Evelyne: Mr. Payeur was required to sign in and out of his office?

Richard: Yes.

Evelyne: Was anyone else on your staff required to sign in and out.

Richard: No.

Evelyne: Why was he singled out?

Richard: I wanted to make sure he was working on our reports.

...

Evelyne: After you denied him access to all computers, you also changed his job description to say that his job did not require the use of computers?**

Richard: Like I said before, his job did not require the use of a computer.

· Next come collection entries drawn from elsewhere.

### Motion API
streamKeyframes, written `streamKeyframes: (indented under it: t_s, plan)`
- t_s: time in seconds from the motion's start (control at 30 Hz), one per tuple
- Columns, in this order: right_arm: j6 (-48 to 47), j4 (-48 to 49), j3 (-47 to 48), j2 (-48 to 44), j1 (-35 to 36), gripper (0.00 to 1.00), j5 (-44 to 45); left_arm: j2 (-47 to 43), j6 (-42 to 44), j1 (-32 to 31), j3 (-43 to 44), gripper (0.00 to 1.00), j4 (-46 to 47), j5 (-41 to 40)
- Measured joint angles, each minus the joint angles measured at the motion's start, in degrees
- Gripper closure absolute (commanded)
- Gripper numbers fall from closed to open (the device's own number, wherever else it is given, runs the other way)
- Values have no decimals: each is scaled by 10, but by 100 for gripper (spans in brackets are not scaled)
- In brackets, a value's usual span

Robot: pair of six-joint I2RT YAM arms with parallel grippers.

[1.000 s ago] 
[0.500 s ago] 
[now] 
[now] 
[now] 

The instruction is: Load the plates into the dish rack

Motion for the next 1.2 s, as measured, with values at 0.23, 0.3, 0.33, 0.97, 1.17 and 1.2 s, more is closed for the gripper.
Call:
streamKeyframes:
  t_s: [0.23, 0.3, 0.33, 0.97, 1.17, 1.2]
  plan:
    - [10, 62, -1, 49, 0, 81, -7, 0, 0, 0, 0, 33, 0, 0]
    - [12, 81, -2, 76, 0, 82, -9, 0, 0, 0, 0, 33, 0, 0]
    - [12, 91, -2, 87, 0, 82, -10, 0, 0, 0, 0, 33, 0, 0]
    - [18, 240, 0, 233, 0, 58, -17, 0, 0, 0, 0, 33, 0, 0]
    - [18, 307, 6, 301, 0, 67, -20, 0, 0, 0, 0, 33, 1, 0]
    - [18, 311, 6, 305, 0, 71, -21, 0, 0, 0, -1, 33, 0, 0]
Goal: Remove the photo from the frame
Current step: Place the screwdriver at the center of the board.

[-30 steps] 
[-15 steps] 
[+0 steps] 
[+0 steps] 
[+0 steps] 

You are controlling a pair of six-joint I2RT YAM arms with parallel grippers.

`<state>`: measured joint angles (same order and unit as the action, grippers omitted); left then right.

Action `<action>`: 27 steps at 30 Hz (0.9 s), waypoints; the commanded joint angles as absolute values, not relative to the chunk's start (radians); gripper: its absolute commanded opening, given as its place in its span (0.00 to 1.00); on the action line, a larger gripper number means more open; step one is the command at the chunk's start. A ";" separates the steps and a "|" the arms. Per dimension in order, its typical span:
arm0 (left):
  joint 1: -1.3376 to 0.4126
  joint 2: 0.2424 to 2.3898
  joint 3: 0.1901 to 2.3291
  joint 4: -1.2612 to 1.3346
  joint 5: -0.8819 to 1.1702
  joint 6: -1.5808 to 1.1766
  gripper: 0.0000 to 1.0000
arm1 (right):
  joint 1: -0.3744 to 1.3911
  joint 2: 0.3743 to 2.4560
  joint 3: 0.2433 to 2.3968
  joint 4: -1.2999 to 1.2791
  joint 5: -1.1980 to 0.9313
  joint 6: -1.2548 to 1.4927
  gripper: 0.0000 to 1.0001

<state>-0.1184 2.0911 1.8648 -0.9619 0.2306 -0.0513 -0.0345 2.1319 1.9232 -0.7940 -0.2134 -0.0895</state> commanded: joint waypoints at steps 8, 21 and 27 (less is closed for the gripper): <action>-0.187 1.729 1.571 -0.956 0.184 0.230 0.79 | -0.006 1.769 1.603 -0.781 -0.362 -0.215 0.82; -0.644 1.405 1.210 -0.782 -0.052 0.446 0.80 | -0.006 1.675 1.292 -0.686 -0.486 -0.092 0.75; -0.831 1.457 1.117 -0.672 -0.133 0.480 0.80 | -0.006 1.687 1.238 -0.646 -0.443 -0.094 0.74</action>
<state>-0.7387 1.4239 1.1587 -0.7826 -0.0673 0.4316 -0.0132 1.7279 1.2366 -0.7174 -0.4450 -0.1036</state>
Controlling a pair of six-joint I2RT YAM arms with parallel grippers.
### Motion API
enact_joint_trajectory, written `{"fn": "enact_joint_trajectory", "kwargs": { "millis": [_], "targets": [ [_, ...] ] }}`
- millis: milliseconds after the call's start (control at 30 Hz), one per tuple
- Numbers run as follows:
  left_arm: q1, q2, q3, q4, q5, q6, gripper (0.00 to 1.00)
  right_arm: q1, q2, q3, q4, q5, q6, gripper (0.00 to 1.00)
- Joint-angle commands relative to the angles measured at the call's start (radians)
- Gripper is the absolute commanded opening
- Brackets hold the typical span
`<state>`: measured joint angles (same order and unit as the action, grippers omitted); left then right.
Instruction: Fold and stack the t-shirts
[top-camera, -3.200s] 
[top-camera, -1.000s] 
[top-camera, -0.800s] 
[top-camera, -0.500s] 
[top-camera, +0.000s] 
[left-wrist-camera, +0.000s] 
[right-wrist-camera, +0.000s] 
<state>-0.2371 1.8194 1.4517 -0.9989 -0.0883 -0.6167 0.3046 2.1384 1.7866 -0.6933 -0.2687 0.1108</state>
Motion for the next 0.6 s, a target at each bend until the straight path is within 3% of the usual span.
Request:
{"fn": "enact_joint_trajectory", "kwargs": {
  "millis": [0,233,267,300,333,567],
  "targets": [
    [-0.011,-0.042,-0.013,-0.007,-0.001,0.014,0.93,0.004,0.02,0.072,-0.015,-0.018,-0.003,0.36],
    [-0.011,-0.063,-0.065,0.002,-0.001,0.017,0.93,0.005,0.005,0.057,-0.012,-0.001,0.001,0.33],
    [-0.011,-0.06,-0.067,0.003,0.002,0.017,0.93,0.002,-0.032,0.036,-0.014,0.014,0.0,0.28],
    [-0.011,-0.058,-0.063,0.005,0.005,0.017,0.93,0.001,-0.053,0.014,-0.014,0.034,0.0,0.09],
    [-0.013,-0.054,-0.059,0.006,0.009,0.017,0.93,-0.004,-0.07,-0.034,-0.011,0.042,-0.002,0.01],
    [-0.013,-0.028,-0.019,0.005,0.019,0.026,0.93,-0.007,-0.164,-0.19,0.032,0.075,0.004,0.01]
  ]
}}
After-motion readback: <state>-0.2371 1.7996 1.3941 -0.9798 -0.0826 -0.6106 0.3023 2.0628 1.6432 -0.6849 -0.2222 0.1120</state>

Evelyne: A Financial Systems Analyst not requiring access to computer systems, ever. Isn't that unusual?

Richard: No.

...

On the Appraisal From Hell

Evelyne: Isn't it true that when you invited Mr. Payeur to your office to give him his performance review [the Appraisal From Hell] you told him that if he accepted a transfer to another department you would tear it up?

Richard: That's not true.

Evelyne: Did you not tell him to use his previous good appraisal to transfer out of the department while he still could?

Richard: That's not true.

Evelyne: Didn't you tell him that if he did not leave, he would be fired for insubordination or fired for incompetence using this appraisal [the Appraisal From Hell]?

Richard: That's not true.

Evelyne: Such an appraisal is grounds for immediate dismissal for incompetence or incapacity isn't it?

Richard: I don't know.

Evelyne: If this appraisal was not going to be used to get rid of Mr. Payeur, why such an appraisal six months (it was four months) before his regular appraisal was due?

Richard: To get him to do his job.

Evelyne: Anyone with such an appraisal is obviously incapable of doing even the most menial tasks, let alone all the complex calculations required to do the currency fluctuation reports?

Richard: We thought that this appraisal [The Appraisal From Hell] would convince him that we were serious about getting our reports.

Evelyne: So what you're saying is that such a horrible appraisal is just the department's way of motivating employees?

Richard: Yes.

Evelyne: To your knowledge, do you know of anyone else who received such an appraisal?

Richard: I don't know of anyone else.

...

What were all the Doctors of Law to do after more than three days of getting pummelled by this nonsensical testimony and other damning evidence? What Evelyne and I did not know was that the government lawyers had an ace up their sleeves—technically an illegal ace, but what does it matter when you are defending people who consider themselves above the law?

Foreign Affairs officials had shown themselves to be dismally ethically and morally bankrupt. The lawyers from Treasury Board tasked with defending Foreign Affairs' actions would prove that, when it came to unethical reprehensible behaviour, Foreign Affairs was not in a class by itself.

***

* Gordon admitted on the stand that this was his decision.

In cross-examination, Mr Gordon testified that ... he had discussed the question of 'tools', meaning the computerized equipment (only a computer illiterate would refer to a computer as computerized equipment which is equipment containing a computer), with the grievor and was convinced that the grievor did not need such equipment to do the work assigned.

Decision of Thomas W. Brown, p.53

** Even though the new job description bore my position number the position was shown as VACANT.